(Collection entries)
--- START ---
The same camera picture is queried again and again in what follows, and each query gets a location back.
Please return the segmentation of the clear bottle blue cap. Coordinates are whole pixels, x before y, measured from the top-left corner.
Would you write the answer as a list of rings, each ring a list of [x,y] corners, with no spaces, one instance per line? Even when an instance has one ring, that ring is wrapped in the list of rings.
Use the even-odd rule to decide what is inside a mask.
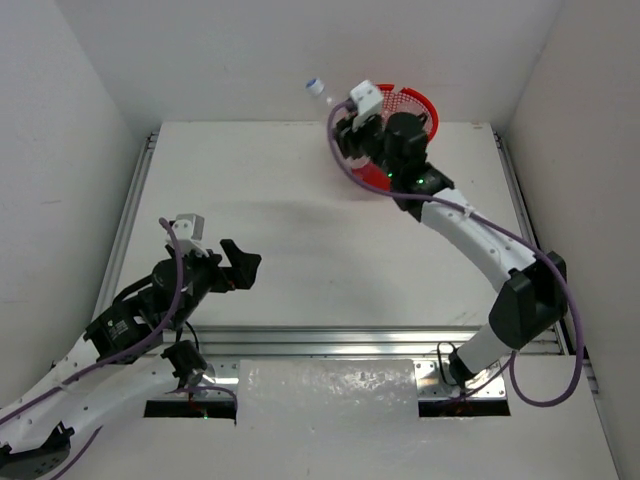
[[[348,99],[345,92],[336,93],[319,77],[310,79],[305,85],[305,91],[319,116],[327,116],[337,104]]]

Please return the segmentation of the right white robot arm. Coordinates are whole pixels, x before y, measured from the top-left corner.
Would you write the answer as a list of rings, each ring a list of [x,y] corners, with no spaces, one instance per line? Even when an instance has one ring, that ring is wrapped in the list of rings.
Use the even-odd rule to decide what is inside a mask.
[[[332,129],[340,154],[367,158],[391,182],[398,207],[461,252],[497,293],[487,323],[448,357],[450,378],[464,386],[499,358],[521,350],[567,312],[561,290],[566,265],[485,224],[454,182],[427,160],[425,115],[378,114],[363,123],[349,114]]]

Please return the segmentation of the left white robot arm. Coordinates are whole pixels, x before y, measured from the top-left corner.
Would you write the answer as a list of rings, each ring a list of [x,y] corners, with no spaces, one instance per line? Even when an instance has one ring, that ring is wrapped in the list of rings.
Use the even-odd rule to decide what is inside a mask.
[[[198,389],[208,368],[181,333],[210,293],[248,290],[262,258],[220,243],[223,252],[168,251],[152,272],[125,288],[74,347],[1,413],[1,476],[39,479],[65,470],[72,443],[156,394]]]

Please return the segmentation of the red mesh plastic bin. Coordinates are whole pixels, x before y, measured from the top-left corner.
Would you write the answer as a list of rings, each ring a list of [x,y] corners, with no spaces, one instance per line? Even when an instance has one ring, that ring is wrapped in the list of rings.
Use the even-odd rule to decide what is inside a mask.
[[[349,100],[334,139],[357,178],[383,191],[401,192],[437,181],[430,173],[427,147],[439,119],[423,94],[365,80],[350,91]]]

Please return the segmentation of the aluminium front rail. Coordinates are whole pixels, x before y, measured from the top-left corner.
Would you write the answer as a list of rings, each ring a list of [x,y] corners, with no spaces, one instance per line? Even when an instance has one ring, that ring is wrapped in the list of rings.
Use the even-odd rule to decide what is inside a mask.
[[[212,327],[198,326],[185,333],[199,345],[211,372],[192,388],[197,398],[229,400],[237,390],[239,364],[248,359],[380,360],[409,359],[419,399],[437,403],[454,398],[459,390],[444,384],[439,368],[446,366],[454,347],[470,340],[474,327],[338,328],[338,327]]]

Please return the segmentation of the right aluminium side rail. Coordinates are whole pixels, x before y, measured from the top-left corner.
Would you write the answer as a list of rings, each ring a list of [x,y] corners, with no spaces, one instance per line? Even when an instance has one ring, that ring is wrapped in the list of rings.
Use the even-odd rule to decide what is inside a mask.
[[[501,160],[505,179],[509,188],[512,203],[515,208],[516,217],[522,237],[536,247],[540,247],[535,228],[531,222],[531,217],[527,208],[514,164],[503,137],[493,131],[494,141]]]

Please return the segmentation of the aluminium side rail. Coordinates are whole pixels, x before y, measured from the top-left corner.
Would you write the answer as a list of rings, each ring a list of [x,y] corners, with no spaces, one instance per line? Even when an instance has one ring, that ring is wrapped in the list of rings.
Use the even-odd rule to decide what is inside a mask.
[[[142,144],[128,188],[126,200],[120,216],[92,318],[97,317],[107,307],[109,307],[116,295],[117,284],[124,263],[126,249],[133,230],[144,183],[149,172],[158,137],[159,131],[153,131],[145,138]]]
[[[536,247],[540,247],[535,228],[531,222],[531,217],[527,208],[514,164],[503,137],[493,131],[494,141],[501,160],[505,179],[509,188],[512,203],[515,208],[516,217],[522,237]]]

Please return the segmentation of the left aluminium side rail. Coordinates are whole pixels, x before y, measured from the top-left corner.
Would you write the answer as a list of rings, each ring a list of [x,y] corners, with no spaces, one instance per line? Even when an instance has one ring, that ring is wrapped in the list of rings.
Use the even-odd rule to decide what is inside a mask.
[[[126,249],[133,230],[144,183],[149,172],[158,137],[159,131],[153,131],[145,138],[142,144],[128,188],[126,200],[120,216],[92,318],[97,317],[107,307],[109,307],[116,295],[117,284],[124,263]]]
--- END ---
■ Assigned task:
Would you please copy exactly the part of the entries above that begins at the line containing "Please return the segmentation of the left white" and ends at the line containing "Please return the segmentation of the right aluminium", both lines included?

■ Result of this exercise:
Please return the segmentation of the left white robot arm. Coordinates are whole pixels, x before y, measured from the top-left corner.
Would you write the answer as a list of rings, each ring a list of [x,y] corners, with no spaces, one instance per line? Even when an instance has one ring, that ring is wrapped in the list of rings.
Use the even-odd rule to decide what is inside a mask.
[[[198,389],[208,368],[181,333],[210,293],[248,290],[262,258],[220,243],[223,252],[168,251],[152,272],[125,288],[74,347],[1,413],[1,476],[39,479],[65,470],[72,443],[156,394]]]

Please return the segmentation of the red mesh plastic bin. Coordinates are whole pixels, x before y, measured from the top-left corner.
Would you write the answer as a list of rings, each ring a list of [x,y] corners, with no spaces, one instance per line? Even when an instance has one ring, that ring is wrapped in the list of rings.
Use the even-odd rule to decide what is inside a mask.
[[[349,100],[334,139],[357,178],[383,191],[401,192],[437,181],[430,173],[427,147],[439,119],[423,94],[365,80],[350,91]]]

Please return the segmentation of the aluminium front rail. Coordinates are whole pixels, x before y, measured from the top-left corner.
Would you write the answer as a list of rings, each ring a list of [x,y] corners, with no spaces, one instance per line? Even when an instance has one ring, that ring is wrapped in the list of rings.
Use the even-odd rule to decide what is inside a mask.
[[[212,327],[198,326],[185,333],[199,345],[211,372],[192,388],[197,398],[229,400],[237,390],[239,364],[248,359],[380,360],[409,359],[419,399],[437,403],[454,398],[459,390],[444,384],[439,368],[446,366],[454,347],[470,340],[474,327],[338,328],[338,327]]]

Please return the segmentation of the right aluminium side rail. Coordinates are whole pixels, x before y, measured from the top-left corner.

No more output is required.